= Beginning of Section =
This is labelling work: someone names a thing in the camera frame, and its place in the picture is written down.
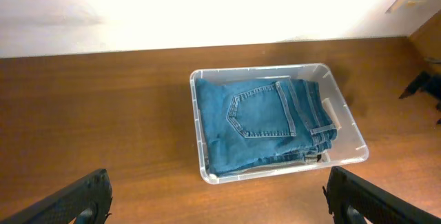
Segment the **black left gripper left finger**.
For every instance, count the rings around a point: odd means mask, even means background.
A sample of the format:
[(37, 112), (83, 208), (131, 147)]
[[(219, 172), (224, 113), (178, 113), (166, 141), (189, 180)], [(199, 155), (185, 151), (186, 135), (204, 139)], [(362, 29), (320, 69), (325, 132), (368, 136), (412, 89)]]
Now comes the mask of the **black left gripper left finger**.
[(112, 199), (107, 170), (97, 169), (1, 222), (105, 223)]

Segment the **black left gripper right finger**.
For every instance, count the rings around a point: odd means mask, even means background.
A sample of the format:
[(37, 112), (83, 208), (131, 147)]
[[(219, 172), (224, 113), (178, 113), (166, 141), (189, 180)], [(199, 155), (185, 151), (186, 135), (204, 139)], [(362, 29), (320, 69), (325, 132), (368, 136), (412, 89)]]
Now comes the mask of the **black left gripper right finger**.
[(333, 166), (322, 188), (335, 223), (440, 223), (434, 216), (352, 172)]

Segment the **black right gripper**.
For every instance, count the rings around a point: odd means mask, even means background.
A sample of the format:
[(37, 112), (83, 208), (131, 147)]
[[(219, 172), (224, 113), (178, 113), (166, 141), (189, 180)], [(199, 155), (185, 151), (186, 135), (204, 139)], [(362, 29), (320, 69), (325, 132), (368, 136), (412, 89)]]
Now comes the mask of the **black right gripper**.
[(435, 106), (440, 111), (440, 74), (429, 74), (422, 71), (419, 75), (404, 89), (399, 99), (404, 99), (414, 95), (416, 92), (426, 92), (435, 98), (438, 102)]

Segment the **clear plastic storage bin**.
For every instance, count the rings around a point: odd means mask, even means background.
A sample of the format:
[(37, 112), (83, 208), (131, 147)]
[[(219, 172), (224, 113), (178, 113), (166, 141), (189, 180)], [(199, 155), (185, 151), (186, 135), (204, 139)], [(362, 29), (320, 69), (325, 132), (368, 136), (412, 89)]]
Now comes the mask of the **clear plastic storage bin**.
[[(238, 174), (216, 176), (209, 173), (209, 157), (203, 123), (196, 95), (197, 79), (212, 83), (229, 83), (252, 79), (304, 79), (319, 83), (322, 106), (336, 124), (337, 137), (332, 147), (324, 152), (322, 159), (310, 165), (288, 164), (257, 167)], [(248, 179), (317, 170), (326, 167), (359, 163), (369, 158), (369, 149), (356, 125), (351, 111), (337, 86), (331, 70), (324, 63), (304, 63), (296, 65), (260, 66), (247, 68), (216, 68), (195, 70), (189, 76), (194, 112), (194, 126), (198, 149), (199, 170), (202, 179), (212, 185), (232, 183)]]

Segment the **dark blue jeans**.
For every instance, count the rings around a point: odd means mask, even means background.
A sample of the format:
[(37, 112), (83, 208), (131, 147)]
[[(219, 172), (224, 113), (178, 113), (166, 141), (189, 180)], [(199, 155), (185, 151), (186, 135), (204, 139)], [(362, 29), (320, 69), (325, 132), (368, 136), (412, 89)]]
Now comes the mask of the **dark blue jeans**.
[(195, 81), (209, 171), (216, 176), (261, 166), (315, 163), (338, 131), (319, 85), (302, 79)]
= End of Section =
### AIM OF THE EXERCISE
Every line above in which the word "Segment" occurs is to be copied.

### THE ANSWER
Segment the **black left gripper left finger**.
Segment the **black left gripper right finger**.
Segment the **black right gripper**.
Segment the **clear plastic storage bin**.
Segment the **dark blue jeans**.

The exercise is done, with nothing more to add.